Francis Jansen
Francis Jansen was born in 1946 in a small fishing village in the North of Holland. Her father, who was part of the Resistance Movement in war torn Europe, chose to emigrate with his family to Australia when she was 6 years old, settling in Wollongong, N.S.W. Francis completed her formal education in Australia and then, as an adult, moved back to Europe with her family in 1964.
After working for 3 years in a variety of positions from hair stylist to laboratory technician and doctor’s assistant, Francis married a U.N. diplomat in 1967, and spent the next 6 years stationed in Thailand with her husband. During this time, Francis had the opportunity to travel extensively throughout Asia and was exposed to extraordinary adventures in countries oppressed by war and holding contrasting value systems regarding gender and socio-economic classes.
Then in 1977, while in the process of divorce, Francis and her adopted son, Isha, emigrated to America, where she eventually opened and operated a natural foods restaurant for seven years. The strenuous demands of restaurant life compromised her health and well being, which led to an in-depth exploration into the alternative healing arts. A major part of that exploration involved fasting, nutritional support and colon cleansing, in which she experienced first hand the powerful effects that this kind of internal body work has on mental, emotional and spiritual as well as physical health.
In creating a new deeper respect and relationship with her own body and soul, Francis’s relationship with Mother Earth also deepened. On her backpacking expeditions into the mountains of southern California, she learned to love and communicate with the elements, the stone people, the plants and animals. On several occasions she experienced an initiation by her animal teachers, calling her to become an advocate and protector of the land. Francis felt a particular kinship with the stone people, and in 1988, with no previous training in art of any kind, she was drawn to begin sculpting in stone. To paraphrase Michelangelo’s words, she simply started seeing faces and Beings in the stone and carved to set them free.
A year later, while exploring quarries in Carrerra, Italy, Francis came upon a large block of white marble that ultimately gave birth to her Monument to Forgiveness, standing 13 feet tall and weighing 10,000 pounds. Within 9 months, Francis completed the monument that she initially called Eagle Man.
“I literally fell in love with the stone or the Being that dwelled within it,” says the artist. “I knew this Being was a part of myself. He brought me to my knees to face my own unforgiveness — not just what I had been holding against others, but what I had been holding toward myself. If every day we took responsibility for our own suffering and asked the question, What hatred, what anguish, what pain am I still holding onto? – we wouldn’t need to project it onto the world to reflect our suffering back to us.”
The monument stands as a reminder that the separation and discord between nations, religions and peoples is rooted in humanity’s separation from Spirit – our forgetfulness that all of life is sacred and we are part of that sacredness. The Native American people, among other indigenous tribes of the world, have been keepers of this “spirit remembrance”, knowing that the sacred dwells in mouse as well as mountain lion.

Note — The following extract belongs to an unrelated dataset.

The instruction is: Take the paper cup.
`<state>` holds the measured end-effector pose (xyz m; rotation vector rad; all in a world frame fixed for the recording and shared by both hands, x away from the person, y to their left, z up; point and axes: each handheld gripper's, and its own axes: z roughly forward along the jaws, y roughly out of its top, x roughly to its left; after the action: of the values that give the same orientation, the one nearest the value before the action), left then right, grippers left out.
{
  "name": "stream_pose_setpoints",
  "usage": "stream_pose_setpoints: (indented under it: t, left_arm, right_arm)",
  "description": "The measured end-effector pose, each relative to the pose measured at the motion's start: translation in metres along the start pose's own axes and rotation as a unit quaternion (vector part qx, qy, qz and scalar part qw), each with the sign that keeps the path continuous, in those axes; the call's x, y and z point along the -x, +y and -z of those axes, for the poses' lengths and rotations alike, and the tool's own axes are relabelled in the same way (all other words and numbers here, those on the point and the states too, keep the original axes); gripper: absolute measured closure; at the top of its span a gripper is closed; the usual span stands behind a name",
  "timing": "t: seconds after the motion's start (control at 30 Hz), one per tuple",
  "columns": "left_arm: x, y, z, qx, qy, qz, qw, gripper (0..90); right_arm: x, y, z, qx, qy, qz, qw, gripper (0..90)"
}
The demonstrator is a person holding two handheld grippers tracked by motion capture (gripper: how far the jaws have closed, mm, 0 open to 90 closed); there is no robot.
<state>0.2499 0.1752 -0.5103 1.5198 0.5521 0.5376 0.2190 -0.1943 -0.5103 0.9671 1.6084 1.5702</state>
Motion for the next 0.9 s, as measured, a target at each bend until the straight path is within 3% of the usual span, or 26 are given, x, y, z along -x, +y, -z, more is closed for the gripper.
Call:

In offering herself as shamanic sculptor, many pieces in marble and bronze have followed, and continue to bring forth Francis’s creative visioning as Grace in Stone. Each piece has its own energy and message from Spirit to offer. Francis says, “I create medicine art for the planet. My sculptures are attraction points for Light energy to descend into the earth, harmonic changers if you will. The vibration of a space is attuned by their presence.”